# AIM OF THE EXERCISE
Work through the listing below and count the lines that hold "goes". Answer with the number alone.

# GIVEN INFORMATION
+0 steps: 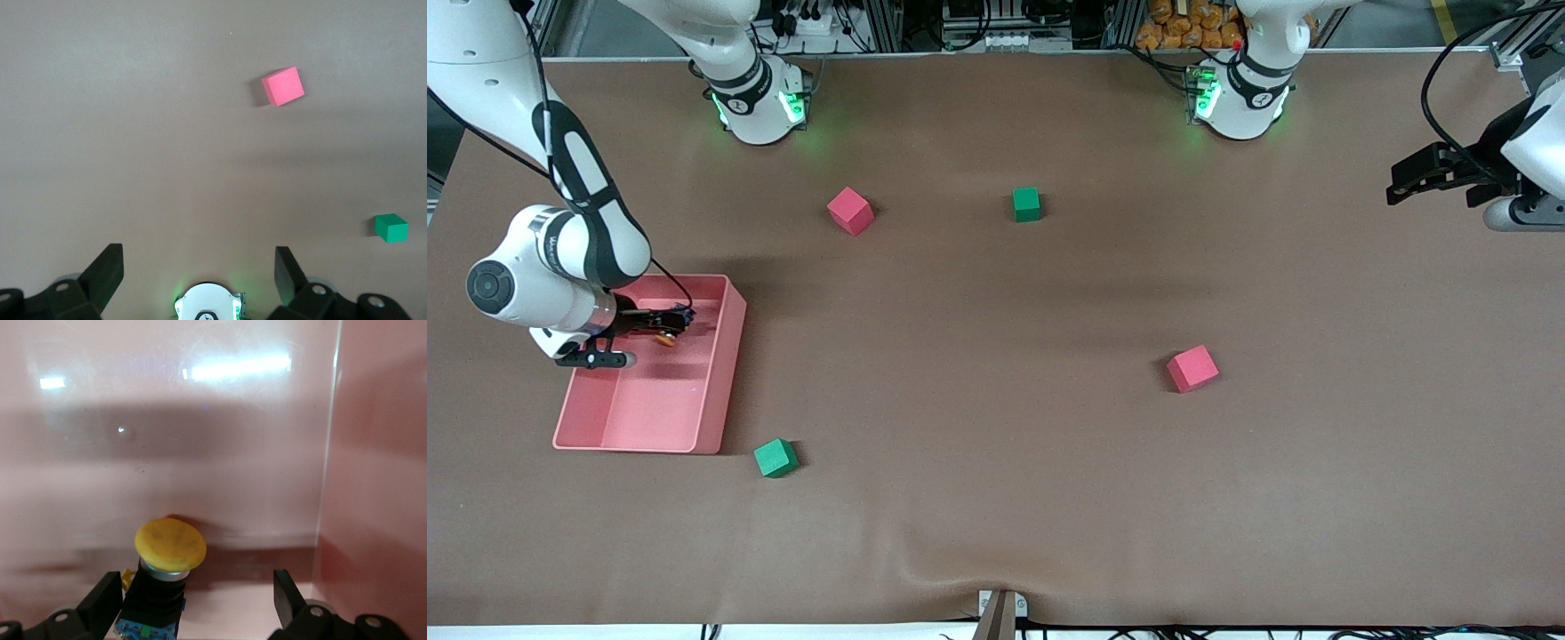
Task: Place and upright button with both arms
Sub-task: 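Close the right gripper on the button's blue base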
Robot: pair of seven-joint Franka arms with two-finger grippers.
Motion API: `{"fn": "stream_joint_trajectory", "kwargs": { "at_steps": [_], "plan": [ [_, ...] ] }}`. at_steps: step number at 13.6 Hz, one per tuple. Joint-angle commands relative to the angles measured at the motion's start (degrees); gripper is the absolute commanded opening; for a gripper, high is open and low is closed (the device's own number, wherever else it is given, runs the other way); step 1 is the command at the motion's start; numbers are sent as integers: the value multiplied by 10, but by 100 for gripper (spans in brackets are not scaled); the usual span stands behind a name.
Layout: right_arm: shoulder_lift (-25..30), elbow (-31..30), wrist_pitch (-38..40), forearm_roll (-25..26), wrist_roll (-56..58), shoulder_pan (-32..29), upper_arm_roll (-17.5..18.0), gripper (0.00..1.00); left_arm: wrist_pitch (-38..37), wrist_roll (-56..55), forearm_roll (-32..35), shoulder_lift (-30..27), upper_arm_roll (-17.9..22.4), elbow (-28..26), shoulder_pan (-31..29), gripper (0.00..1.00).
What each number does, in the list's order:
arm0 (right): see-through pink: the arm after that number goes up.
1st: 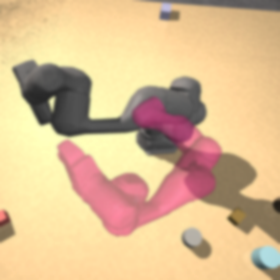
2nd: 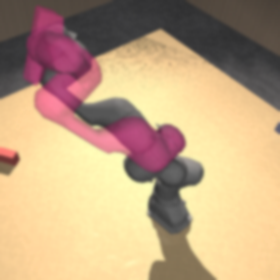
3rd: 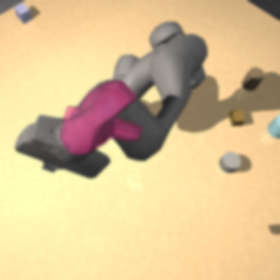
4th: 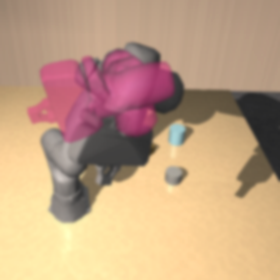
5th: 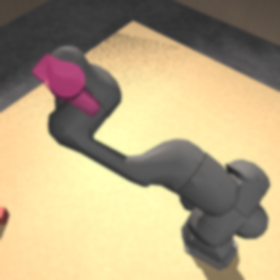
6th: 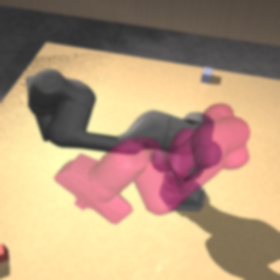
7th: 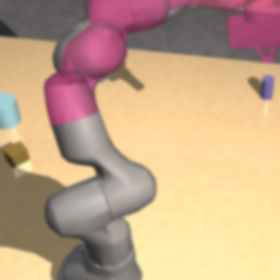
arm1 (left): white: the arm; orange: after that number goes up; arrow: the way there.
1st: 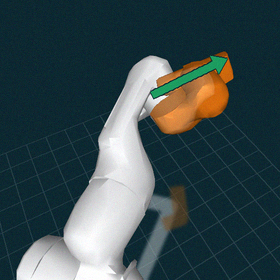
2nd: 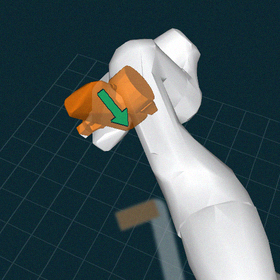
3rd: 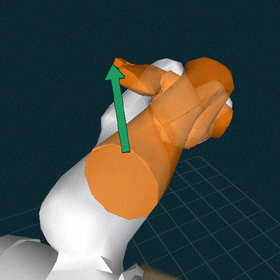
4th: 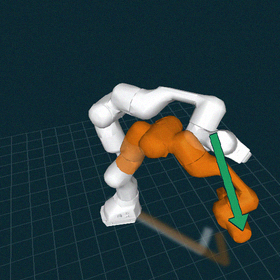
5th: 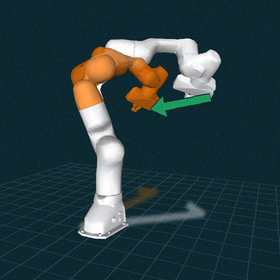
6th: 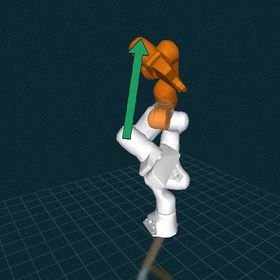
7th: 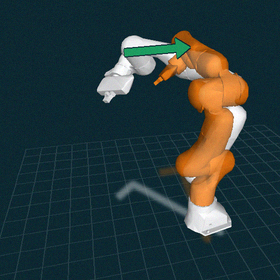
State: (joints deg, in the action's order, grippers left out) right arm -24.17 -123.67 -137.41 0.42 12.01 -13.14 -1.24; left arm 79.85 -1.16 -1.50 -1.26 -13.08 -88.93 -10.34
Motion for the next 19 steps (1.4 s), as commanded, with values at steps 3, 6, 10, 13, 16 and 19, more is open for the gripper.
{"fn": "stream_joint_trajectory", "kwargs": {
  "at_steps": [3,6,10,13,16,19],
  "plan": [
    [3,-3,0,13,29,-17,9,100,-10,14,-2,-7,-5,2,-6,100],
    [3,2,-1,37,41,-18,9,100,-9,14,-2,-5,-5,2,-6,100],
    [3,2,-1,37,35,-14,9,100,-9,14,-2,-5,-5,0,-5,100],
    [3,2,-4,37,34,-9,10,100,-9,14,-2,-5,-5,2,-6,100],
    [3,4,-5,37,34,-4,10,100,-7,14,-2,-2,-5,2,-6,100],
    [3,6,-4,37,34,14,10,100,7,13,-3,3,-5,3,-6,100]
  ]
}}
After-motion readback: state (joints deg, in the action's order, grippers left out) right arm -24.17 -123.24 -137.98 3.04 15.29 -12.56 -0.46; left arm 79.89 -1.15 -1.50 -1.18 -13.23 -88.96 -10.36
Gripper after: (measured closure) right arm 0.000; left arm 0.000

# ANSWER TO THIS PROBLEM
2